[Data excerpts]
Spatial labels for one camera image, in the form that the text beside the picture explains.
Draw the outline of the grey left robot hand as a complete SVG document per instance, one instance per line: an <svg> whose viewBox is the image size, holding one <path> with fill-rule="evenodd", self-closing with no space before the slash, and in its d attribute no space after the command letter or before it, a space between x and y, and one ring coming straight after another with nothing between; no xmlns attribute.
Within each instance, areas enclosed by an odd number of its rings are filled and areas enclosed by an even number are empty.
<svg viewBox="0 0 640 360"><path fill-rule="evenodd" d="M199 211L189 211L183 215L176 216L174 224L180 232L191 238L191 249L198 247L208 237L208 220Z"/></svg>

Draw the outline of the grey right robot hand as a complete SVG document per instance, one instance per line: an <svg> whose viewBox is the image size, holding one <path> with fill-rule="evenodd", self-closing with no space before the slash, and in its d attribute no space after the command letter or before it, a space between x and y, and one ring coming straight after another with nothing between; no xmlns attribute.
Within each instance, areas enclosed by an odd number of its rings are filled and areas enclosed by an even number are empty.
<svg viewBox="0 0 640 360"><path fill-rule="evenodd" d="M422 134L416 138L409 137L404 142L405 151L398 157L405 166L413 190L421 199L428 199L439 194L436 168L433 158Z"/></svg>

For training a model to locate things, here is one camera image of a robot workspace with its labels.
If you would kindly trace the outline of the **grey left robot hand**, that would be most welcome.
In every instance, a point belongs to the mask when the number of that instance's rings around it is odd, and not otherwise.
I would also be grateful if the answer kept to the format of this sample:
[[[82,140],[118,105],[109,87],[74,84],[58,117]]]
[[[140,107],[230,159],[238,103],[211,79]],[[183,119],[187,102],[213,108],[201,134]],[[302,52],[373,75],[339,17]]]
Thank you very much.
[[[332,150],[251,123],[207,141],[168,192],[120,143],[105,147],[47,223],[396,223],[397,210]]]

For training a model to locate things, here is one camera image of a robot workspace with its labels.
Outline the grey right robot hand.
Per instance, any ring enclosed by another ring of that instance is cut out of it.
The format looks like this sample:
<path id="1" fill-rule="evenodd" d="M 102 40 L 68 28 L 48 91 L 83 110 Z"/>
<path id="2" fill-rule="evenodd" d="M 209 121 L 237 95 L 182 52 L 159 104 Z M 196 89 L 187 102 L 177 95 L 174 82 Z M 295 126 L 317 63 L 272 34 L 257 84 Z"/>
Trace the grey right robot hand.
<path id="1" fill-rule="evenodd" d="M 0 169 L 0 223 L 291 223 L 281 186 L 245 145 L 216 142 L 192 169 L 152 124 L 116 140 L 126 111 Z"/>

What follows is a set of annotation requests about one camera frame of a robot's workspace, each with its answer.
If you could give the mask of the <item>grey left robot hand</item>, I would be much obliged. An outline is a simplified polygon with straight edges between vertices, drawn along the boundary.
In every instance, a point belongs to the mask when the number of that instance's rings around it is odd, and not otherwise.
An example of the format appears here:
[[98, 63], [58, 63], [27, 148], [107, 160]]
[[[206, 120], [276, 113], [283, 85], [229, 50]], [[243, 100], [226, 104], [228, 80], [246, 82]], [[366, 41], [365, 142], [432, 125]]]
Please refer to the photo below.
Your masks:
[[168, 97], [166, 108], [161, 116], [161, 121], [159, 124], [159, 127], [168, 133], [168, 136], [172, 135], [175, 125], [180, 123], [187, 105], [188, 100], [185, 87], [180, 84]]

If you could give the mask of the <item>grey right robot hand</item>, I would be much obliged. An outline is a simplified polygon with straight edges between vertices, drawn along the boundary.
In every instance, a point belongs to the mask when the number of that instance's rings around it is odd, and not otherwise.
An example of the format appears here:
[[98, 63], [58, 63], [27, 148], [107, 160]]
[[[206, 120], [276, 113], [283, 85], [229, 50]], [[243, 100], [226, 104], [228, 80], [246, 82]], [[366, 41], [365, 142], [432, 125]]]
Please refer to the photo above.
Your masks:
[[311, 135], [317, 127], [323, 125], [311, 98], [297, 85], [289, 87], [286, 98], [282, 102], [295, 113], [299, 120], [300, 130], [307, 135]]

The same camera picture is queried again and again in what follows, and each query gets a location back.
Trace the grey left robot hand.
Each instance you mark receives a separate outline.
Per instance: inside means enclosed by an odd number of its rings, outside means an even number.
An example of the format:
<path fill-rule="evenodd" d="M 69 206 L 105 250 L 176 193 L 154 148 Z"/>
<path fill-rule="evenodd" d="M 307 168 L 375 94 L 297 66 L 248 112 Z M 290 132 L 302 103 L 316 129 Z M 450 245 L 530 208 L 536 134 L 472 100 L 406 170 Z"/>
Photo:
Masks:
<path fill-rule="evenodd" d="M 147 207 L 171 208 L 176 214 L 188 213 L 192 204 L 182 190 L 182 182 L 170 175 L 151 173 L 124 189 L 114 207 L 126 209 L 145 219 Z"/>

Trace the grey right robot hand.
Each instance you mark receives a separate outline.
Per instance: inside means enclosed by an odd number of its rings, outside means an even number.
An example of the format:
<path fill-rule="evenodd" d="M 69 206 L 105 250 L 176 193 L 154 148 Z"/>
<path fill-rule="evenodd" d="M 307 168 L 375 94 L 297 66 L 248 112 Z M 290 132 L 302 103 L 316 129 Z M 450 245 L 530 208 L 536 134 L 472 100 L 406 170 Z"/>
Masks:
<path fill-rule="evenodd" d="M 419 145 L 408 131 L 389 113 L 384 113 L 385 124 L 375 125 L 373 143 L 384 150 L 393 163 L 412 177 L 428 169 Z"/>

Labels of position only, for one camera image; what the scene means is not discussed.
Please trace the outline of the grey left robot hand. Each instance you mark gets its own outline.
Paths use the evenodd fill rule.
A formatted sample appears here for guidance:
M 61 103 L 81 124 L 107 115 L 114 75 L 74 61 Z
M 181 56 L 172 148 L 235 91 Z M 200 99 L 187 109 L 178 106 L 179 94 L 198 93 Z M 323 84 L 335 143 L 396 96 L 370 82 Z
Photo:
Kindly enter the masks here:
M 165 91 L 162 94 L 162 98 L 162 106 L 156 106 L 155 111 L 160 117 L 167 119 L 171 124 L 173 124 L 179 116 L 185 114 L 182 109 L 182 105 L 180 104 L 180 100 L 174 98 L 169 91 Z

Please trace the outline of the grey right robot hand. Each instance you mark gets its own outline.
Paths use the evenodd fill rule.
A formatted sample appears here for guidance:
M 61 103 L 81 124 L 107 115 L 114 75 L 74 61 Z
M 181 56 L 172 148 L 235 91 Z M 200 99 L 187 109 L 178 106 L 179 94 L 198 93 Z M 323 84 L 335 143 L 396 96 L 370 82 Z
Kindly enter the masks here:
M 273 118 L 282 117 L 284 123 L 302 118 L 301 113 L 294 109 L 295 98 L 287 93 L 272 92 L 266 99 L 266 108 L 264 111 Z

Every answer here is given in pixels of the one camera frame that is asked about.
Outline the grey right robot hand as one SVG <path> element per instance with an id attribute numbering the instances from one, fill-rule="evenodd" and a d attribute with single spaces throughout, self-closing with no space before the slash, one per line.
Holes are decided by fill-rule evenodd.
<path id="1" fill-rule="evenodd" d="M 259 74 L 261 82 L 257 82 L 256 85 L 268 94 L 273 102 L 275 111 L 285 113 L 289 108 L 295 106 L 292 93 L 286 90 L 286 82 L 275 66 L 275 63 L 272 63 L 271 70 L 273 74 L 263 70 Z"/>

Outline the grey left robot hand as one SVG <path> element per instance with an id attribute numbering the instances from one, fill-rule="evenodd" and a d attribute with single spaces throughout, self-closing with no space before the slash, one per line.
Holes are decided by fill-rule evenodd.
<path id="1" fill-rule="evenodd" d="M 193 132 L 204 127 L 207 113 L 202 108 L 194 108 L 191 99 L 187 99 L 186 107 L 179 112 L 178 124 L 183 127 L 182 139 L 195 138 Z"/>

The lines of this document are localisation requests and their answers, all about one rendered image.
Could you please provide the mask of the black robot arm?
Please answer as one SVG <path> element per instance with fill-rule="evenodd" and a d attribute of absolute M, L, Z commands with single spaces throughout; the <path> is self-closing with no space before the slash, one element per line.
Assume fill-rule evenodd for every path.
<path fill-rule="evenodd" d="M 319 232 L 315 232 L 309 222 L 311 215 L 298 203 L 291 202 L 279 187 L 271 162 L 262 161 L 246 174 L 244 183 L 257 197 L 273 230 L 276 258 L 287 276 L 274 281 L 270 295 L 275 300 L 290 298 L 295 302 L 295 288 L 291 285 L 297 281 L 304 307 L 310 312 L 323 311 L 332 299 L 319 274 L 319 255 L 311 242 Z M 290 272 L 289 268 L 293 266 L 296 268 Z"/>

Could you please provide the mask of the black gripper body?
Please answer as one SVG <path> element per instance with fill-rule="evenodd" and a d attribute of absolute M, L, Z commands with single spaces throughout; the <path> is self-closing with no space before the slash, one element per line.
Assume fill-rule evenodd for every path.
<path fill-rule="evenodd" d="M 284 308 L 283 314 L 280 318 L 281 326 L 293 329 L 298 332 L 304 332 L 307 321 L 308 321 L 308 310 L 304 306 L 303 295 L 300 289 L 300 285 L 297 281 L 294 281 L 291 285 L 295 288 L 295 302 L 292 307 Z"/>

Task directions: The lines above that hold the word "picture" are the ones to copy.

Output of the exercise:
Spatial labels for one camera image, in the form that the text beside the picture explains.
The same camera picture is queried again and again in what follows, and each query gets a location back.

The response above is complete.